[Recorded data]
+ + + + + + +

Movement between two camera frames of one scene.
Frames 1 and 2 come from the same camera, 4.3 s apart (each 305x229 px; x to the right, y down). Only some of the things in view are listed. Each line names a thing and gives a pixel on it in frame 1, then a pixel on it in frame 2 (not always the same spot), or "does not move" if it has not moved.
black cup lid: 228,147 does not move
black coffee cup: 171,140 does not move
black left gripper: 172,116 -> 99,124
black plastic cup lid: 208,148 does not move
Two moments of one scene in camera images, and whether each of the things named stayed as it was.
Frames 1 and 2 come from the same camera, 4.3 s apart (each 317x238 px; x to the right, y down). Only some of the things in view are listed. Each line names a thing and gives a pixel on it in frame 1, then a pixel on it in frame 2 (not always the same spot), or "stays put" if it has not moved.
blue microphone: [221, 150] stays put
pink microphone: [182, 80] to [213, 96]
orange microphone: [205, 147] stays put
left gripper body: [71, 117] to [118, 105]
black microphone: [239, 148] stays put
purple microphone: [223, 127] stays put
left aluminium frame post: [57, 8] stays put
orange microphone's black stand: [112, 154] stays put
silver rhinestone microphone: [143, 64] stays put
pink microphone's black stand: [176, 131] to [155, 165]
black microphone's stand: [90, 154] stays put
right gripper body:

+ + + + + + +

** TRY IT **
If a line of the entries above holds the word "gripper", count it; report only how many such lines there are.

** EXERCISE OUTPUT **
3